Pull out of the data below the stretch of lines bounded by the one containing "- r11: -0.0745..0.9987" and the one containing "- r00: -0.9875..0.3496", both bounds included, unchanged.
***** Dataset section *****
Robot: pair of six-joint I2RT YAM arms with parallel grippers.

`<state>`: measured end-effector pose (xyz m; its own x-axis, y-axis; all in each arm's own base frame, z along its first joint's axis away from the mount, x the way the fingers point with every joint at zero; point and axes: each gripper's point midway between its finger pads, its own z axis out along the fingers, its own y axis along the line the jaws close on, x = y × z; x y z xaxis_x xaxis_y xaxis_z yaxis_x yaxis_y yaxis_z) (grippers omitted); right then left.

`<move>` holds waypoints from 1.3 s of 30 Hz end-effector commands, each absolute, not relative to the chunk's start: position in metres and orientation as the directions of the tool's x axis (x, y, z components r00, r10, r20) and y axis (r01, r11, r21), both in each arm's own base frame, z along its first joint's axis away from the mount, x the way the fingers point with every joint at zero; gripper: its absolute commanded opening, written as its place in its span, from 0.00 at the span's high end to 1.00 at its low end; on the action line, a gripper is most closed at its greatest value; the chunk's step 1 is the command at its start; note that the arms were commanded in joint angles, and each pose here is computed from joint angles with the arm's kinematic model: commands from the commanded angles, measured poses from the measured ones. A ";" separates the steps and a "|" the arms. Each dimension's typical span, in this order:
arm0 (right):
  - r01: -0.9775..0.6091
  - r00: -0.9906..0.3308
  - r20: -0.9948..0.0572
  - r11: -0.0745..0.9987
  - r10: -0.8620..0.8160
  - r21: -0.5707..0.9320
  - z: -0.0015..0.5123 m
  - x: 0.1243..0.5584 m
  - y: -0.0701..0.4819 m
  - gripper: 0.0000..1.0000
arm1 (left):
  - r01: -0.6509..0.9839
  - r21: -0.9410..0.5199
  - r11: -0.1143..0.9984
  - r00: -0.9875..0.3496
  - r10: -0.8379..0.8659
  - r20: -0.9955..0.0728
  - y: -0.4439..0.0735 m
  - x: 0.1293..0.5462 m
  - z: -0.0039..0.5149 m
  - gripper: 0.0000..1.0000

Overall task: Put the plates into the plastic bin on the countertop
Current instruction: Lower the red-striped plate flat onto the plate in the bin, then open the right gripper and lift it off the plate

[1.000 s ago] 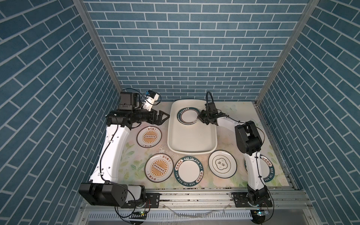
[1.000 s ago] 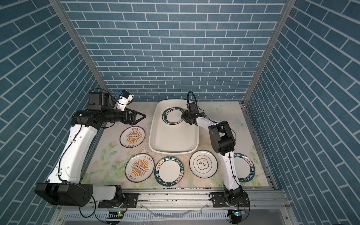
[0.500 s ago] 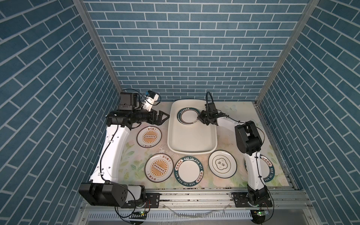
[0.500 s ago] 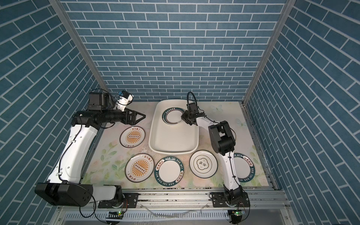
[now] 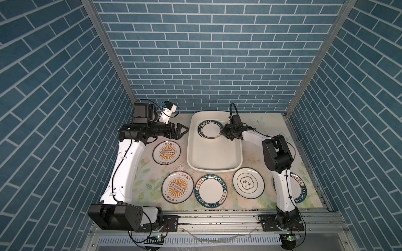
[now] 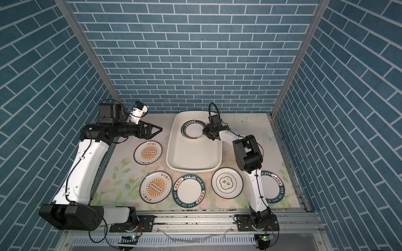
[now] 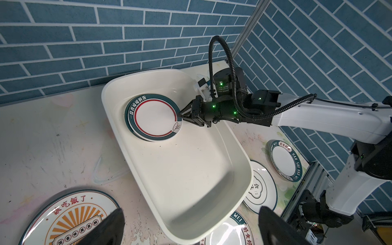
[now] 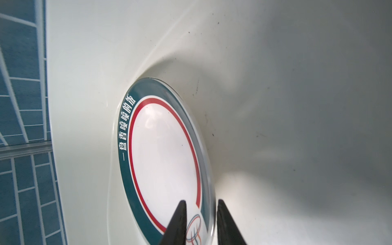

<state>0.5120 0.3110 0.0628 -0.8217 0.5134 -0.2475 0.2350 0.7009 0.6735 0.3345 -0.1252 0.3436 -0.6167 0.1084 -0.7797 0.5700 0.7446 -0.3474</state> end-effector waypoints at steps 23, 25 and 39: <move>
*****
Output below.
  - r11: -0.0745..0.9987
  - r10: -0.8620..0.8160
  - r21: -0.5707..0.9320
  - z: -0.0015..0.5123 m
  - x: 0.1243..0.5584 m
  - y: -0.0701..0.4819 m
  - gripper: 0.0000..1.0000
arm1 (left):
  - r01: -0.6509..0.9839
  - r21: -0.9410..0.5199
  - r11: -0.1143..0.9984
  - r00: -0.9875..0.3496

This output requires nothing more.